Blog: Topic Japan - Bücher und mehr: Uniqlo

Screensthot von der uniqlo webseite

Fashionvictims atmen auf

 

So liest man derzeit auf vielen Newsportalen. Japan hat mehr zu bieten als Kimono und Lolita-Stil.

 

Ein Beispiel für schicke und absolut tragbare Alltagskleidung ist die Marke Uniqlo, welche ihre Fühler in Richtung Deutschland ausstreckt.

Für alle, die Uniqlo als Modemarke bislang nicht kannten, hier rasch ein paar Details:

 

Das ganze Konzernmonster hört auf den Namen "Fast Retailing".

Geleitet wird er seit 1984 von Tadashi Yanai.

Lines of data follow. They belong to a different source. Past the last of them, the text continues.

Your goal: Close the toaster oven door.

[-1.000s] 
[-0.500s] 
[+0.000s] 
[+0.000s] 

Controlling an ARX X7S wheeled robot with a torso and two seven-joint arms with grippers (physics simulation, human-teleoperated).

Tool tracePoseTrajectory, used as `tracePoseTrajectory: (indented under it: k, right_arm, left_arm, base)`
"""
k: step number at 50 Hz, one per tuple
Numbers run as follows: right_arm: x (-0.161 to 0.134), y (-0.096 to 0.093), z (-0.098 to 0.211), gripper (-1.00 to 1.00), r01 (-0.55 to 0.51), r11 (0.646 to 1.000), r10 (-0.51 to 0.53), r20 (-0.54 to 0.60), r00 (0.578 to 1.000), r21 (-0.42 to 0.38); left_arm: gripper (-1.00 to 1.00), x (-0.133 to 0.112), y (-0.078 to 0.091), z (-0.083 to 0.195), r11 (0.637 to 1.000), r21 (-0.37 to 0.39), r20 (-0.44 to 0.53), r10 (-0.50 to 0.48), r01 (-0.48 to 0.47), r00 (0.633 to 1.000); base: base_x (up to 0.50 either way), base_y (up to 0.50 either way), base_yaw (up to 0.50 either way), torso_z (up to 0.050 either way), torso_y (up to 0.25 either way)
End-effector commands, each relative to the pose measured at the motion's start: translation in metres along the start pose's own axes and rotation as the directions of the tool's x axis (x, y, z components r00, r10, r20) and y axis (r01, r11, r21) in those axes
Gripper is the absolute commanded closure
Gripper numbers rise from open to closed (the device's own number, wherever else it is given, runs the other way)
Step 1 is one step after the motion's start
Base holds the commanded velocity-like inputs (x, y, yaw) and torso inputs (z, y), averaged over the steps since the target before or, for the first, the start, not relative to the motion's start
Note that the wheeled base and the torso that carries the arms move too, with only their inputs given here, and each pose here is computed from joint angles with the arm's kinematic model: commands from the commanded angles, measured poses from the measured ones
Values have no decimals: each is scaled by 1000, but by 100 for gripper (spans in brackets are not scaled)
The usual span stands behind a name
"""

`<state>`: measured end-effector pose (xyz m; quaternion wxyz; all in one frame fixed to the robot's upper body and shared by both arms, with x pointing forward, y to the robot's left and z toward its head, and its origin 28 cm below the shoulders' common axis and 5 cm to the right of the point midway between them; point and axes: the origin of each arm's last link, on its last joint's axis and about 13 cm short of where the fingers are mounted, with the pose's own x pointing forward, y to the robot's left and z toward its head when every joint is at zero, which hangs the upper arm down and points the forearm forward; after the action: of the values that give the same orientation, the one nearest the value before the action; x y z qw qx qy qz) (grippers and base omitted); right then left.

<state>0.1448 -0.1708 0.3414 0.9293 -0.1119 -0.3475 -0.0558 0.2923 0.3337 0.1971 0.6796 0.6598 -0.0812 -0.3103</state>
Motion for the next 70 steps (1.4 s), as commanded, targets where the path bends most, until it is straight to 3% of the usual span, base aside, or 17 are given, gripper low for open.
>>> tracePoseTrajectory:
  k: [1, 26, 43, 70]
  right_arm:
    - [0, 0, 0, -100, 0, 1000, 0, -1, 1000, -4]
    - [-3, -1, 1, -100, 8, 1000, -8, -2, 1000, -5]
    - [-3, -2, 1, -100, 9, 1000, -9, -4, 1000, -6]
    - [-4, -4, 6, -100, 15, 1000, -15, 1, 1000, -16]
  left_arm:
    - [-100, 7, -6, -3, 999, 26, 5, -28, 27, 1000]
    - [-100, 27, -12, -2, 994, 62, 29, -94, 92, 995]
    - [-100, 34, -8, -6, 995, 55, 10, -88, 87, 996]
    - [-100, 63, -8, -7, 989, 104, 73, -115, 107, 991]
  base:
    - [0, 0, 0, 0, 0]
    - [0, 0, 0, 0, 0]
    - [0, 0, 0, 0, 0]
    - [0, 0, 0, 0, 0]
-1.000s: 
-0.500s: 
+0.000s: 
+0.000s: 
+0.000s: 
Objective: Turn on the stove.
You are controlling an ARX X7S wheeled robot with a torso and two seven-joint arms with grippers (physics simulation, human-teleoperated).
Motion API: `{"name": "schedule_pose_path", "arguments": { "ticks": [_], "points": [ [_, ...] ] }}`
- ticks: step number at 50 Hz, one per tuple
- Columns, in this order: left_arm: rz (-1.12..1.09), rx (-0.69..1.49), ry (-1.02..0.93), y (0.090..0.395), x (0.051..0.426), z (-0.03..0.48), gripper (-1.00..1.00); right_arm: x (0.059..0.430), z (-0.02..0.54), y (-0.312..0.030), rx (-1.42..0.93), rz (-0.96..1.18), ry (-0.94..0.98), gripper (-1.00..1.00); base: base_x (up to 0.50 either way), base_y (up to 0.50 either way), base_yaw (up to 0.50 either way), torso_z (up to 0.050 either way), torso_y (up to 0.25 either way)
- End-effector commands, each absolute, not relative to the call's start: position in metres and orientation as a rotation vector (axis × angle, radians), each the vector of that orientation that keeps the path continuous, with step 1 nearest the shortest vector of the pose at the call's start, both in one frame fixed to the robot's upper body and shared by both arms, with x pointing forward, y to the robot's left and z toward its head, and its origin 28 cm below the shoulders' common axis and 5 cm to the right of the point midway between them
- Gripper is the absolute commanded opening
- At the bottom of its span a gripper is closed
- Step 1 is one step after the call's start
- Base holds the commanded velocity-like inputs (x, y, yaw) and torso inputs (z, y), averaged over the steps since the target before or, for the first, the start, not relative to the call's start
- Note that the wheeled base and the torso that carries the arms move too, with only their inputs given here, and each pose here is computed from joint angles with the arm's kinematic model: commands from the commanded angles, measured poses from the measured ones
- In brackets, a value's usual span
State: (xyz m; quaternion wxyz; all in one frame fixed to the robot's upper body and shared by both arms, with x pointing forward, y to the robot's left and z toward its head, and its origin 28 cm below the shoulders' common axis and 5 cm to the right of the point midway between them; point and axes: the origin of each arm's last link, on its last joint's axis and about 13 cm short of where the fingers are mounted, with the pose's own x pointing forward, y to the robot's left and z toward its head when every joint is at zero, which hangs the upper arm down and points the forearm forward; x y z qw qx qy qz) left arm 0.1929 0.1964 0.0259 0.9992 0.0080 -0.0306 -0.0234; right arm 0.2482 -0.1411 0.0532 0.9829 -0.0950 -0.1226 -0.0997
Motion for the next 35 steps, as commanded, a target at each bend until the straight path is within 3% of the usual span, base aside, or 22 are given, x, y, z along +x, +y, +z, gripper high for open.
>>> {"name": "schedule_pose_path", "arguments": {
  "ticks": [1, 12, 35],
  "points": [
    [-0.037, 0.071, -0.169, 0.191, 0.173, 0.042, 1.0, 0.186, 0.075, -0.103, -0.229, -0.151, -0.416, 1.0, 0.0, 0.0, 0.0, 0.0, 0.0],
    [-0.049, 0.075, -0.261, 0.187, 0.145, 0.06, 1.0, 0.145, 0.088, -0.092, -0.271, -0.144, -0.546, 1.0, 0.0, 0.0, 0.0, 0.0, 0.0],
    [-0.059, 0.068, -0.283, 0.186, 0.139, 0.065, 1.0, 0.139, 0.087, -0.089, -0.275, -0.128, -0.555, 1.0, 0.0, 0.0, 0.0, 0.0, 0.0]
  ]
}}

In Japan gibt es derzeit ca 900 Uniqlo Geschäfte, außerhalb Japans etwa 114, außerhalb Asiens allerdings nur wenigen westlichen Metropolen wie New York, Paris, London und seit April auch in Moskau.

 

Einer der Verkaufsschlager von Fast Retailing sind wärmende Heattech-Textilien. Deren Material erzeugt und speichert Wärme. Gleichzeitig vermindert es Körpergeruch und bleibt auch noch in Form.

 

Den Stil von Uniqlo kann man mit anderen H&M vergleiche, die Schitte sind jung, lässig bis elegant und man hat eine große Auswahl an Farben und Stoffen.

 

Derzeit angesagt sind laut der offiziellen US-Webseite für diesen Sommer kurze Kleider, mein Favorit ist dieses hier.  Dazu sehr hübsche Oberteile, meist locker fallend und ausgefallene Leggins.

 

Die deutsche Designerin Jill Sanders hat für Uniqlo die Reihe J+ entworfen.